- [Exercise prompt]
Return an exact copy of the data, starting at its first line and ending at the line that contains "the blue liquid", minus any pictures.

- [Extracted information]
■ ■ ■ ■ ■ ■ ■

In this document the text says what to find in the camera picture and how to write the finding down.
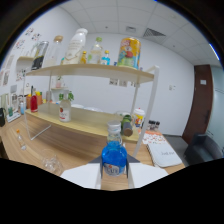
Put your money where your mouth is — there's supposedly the blue liquid bottle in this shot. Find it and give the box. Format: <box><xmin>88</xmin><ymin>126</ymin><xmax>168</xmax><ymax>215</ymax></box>
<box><xmin>101</xmin><ymin>120</ymin><xmax>128</xmax><ymax>177</ymax></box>

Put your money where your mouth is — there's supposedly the white milk bottle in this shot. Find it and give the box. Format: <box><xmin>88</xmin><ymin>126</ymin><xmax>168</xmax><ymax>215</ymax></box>
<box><xmin>63</xmin><ymin>27</ymin><xmax>89</xmax><ymax>65</ymax></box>

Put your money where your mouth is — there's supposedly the blue and white cup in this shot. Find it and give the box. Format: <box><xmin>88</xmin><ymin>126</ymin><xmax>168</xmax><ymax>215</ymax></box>
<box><xmin>19</xmin><ymin>101</ymin><xmax>26</xmax><ymax>116</ymax></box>

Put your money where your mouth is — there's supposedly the white notebook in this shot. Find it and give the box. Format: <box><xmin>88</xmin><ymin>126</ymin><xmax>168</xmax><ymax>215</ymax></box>
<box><xmin>146</xmin><ymin>141</ymin><xmax>184</xmax><ymax>169</ymax></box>

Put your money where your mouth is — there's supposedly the clear glass with ice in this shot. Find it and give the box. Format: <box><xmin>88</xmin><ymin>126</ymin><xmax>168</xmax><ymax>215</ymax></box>
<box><xmin>40</xmin><ymin>148</ymin><xmax>65</xmax><ymax>176</ymax></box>

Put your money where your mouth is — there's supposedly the small green bottle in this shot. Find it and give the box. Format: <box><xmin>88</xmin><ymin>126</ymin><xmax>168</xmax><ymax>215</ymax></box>
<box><xmin>120</xmin><ymin>114</ymin><xmax>134</xmax><ymax>138</ymax></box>

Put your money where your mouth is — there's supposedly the two-tier wooden shelf rack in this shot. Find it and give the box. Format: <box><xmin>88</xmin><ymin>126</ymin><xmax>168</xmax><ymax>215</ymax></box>
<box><xmin>23</xmin><ymin>63</ymin><xmax>160</xmax><ymax>158</ymax></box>

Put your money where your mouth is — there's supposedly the black chair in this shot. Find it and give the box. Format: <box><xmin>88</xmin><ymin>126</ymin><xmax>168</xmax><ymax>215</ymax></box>
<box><xmin>183</xmin><ymin>133</ymin><xmax>224</xmax><ymax>166</ymax></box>

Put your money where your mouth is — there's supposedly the clear bottle with red label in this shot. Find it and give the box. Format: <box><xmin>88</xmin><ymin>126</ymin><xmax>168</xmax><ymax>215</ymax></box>
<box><xmin>58</xmin><ymin>90</ymin><xmax>72</xmax><ymax>123</ymax></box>

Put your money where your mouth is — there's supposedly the green potted plant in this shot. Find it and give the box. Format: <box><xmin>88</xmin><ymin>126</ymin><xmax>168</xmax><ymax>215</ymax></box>
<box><xmin>58</xmin><ymin>91</ymin><xmax>75</xmax><ymax>102</ymax></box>

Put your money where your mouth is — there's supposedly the red liquid bottle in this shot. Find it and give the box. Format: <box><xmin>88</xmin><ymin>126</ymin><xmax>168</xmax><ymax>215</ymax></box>
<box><xmin>29</xmin><ymin>85</ymin><xmax>39</xmax><ymax>113</ymax></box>

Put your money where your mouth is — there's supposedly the brown door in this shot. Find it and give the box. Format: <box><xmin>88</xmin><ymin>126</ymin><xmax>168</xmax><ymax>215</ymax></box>
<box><xmin>181</xmin><ymin>64</ymin><xmax>214</xmax><ymax>145</ymax></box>

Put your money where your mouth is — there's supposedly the black kettle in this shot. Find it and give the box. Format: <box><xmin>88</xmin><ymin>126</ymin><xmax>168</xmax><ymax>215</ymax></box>
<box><xmin>0</xmin><ymin>107</ymin><xmax>6</xmax><ymax>128</ymax></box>

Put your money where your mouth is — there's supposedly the small yellow bottle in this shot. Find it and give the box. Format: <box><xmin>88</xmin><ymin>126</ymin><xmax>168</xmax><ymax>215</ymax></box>
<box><xmin>79</xmin><ymin>50</ymin><xmax>88</xmax><ymax>65</ymax></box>

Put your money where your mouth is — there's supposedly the yellow snack bag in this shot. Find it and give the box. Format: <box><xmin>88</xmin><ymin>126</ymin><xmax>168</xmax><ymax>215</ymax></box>
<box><xmin>117</xmin><ymin>36</ymin><xmax>142</xmax><ymax>70</ymax></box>

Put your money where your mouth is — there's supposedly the clear bottle with green cap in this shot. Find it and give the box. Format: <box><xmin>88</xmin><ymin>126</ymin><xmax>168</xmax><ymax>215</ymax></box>
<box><xmin>87</xmin><ymin>36</ymin><xmax>104</xmax><ymax>65</ymax></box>

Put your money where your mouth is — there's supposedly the black and yellow bag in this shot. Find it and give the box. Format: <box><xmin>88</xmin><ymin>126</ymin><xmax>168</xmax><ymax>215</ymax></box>
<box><xmin>30</xmin><ymin>40</ymin><xmax>50</xmax><ymax>72</ymax></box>

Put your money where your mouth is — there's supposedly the wooden wall shelf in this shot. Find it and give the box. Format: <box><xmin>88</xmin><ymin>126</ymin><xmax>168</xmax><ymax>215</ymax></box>
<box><xmin>16</xmin><ymin>55</ymin><xmax>36</xmax><ymax>63</ymax></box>

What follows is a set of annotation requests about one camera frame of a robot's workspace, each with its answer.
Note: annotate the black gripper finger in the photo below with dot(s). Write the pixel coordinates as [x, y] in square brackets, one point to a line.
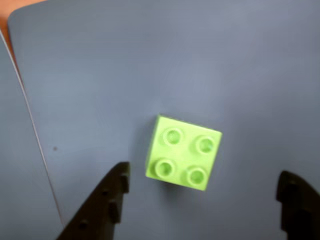
[95, 215]
[302, 212]

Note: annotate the green lego block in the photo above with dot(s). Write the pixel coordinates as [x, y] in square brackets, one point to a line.
[182, 155]

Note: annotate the dark grey mat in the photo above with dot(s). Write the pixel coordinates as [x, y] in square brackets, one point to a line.
[100, 87]
[17, 162]

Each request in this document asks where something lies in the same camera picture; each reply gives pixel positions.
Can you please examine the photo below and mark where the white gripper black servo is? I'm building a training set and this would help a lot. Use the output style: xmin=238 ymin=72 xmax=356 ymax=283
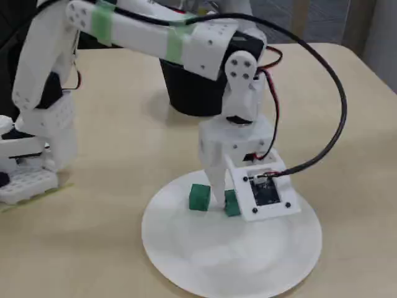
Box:
xmin=198 ymin=116 xmax=271 ymax=208

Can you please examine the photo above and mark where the green cube block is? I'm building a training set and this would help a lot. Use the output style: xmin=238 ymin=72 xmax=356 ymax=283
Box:
xmin=223 ymin=189 xmax=240 ymax=217
xmin=189 ymin=183 xmax=212 ymax=211

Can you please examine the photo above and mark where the green tape band on arm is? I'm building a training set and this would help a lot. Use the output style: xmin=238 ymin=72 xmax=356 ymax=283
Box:
xmin=91 ymin=1 xmax=117 ymax=46
xmin=166 ymin=26 xmax=193 ymax=63

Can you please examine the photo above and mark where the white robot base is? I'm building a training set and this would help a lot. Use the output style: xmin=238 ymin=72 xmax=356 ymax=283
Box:
xmin=0 ymin=114 xmax=78 ymax=205

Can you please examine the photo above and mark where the white round plate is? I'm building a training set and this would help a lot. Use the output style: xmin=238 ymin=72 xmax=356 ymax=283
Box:
xmin=141 ymin=168 xmax=323 ymax=297

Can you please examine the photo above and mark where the black plastic cup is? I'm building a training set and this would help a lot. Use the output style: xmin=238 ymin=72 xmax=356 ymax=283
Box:
xmin=158 ymin=58 xmax=230 ymax=117

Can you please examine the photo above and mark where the green tape strip on table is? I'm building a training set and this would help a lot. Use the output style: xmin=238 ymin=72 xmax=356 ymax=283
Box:
xmin=1 ymin=182 xmax=76 ymax=214

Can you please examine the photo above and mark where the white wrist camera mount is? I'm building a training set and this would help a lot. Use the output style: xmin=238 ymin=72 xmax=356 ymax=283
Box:
xmin=223 ymin=148 xmax=302 ymax=223

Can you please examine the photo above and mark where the red wrist servo wire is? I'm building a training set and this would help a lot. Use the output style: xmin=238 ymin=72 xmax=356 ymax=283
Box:
xmin=252 ymin=45 xmax=283 ymax=162

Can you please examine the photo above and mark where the thick black camera cable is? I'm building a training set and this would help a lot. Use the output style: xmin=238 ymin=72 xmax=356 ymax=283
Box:
xmin=102 ymin=4 xmax=348 ymax=178

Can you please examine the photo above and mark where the red shoulder servo wire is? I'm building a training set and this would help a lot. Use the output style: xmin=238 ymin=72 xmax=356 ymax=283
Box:
xmin=61 ymin=29 xmax=83 ymax=93

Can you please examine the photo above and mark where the wooden post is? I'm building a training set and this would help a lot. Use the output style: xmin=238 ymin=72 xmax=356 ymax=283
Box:
xmin=290 ymin=0 xmax=308 ymax=43

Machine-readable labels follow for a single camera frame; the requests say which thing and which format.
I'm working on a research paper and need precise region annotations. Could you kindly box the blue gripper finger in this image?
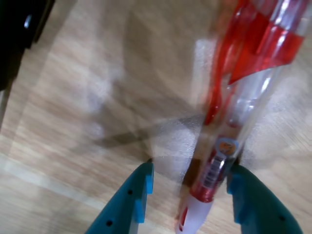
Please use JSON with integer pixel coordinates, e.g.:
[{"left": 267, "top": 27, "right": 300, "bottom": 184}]
[
  {"left": 85, "top": 162, "right": 155, "bottom": 234},
  {"left": 226, "top": 164, "right": 304, "bottom": 234}
]

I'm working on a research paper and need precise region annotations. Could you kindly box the red clear pen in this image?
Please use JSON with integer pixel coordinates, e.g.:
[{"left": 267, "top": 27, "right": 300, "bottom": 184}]
[{"left": 174, "top": 0, "right": 312, "bottom": 234}]

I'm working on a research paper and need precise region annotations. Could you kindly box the black mesh pen holder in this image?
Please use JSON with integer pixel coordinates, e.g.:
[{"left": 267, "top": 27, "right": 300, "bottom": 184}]
[{"left": 0, "top": 0, "right": 56, "bottom": 91}]

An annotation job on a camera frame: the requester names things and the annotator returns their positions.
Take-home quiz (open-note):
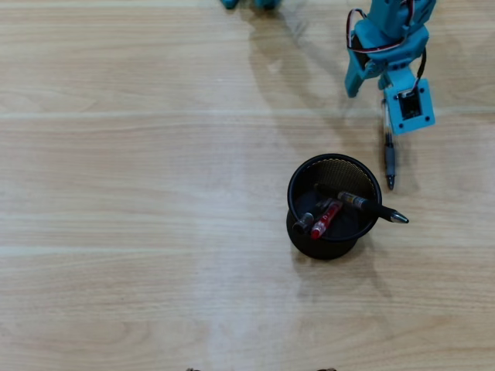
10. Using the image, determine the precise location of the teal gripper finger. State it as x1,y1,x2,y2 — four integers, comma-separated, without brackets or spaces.
343,51,375,99

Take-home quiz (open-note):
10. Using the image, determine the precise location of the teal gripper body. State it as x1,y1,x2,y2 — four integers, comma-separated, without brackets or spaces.
349,19,430,79

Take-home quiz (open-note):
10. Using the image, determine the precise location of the clear pen gray grip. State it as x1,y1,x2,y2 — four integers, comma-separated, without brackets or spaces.
381,98,397,191

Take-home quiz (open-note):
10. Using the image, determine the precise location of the black pen metal ring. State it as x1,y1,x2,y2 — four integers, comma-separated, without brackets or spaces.
315,183,410,225

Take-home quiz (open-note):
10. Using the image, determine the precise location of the red clear pen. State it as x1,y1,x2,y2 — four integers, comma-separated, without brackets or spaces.
310,197,343,240

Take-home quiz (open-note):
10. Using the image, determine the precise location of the short black pen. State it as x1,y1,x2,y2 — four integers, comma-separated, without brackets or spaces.
292,199,329,236

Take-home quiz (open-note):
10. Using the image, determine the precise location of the black mesh pen holder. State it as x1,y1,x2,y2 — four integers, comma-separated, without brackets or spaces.
285,153,383,260

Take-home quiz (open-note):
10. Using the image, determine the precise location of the black camera cable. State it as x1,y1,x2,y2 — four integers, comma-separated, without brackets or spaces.
415,48,428,92

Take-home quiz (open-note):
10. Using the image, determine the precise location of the white red servo wire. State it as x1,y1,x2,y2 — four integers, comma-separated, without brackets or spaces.
346,0,417,55

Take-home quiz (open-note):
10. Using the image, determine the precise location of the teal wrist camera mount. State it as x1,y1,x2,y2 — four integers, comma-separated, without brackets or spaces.
380,68,437,136

■ ■ ■ ■ ■ ■ ■

- [Exercise output]
In this document the text says what to find in the camera picture and how to write the finding down.
Put your money where your mouth is — there's supposedly the blue liquid bottle in this shot. Find it and give the box. Format: <box><xmin>88</xmin><ymin>126</ymin><xmax>168</xmax><ymax>215</ymax></box>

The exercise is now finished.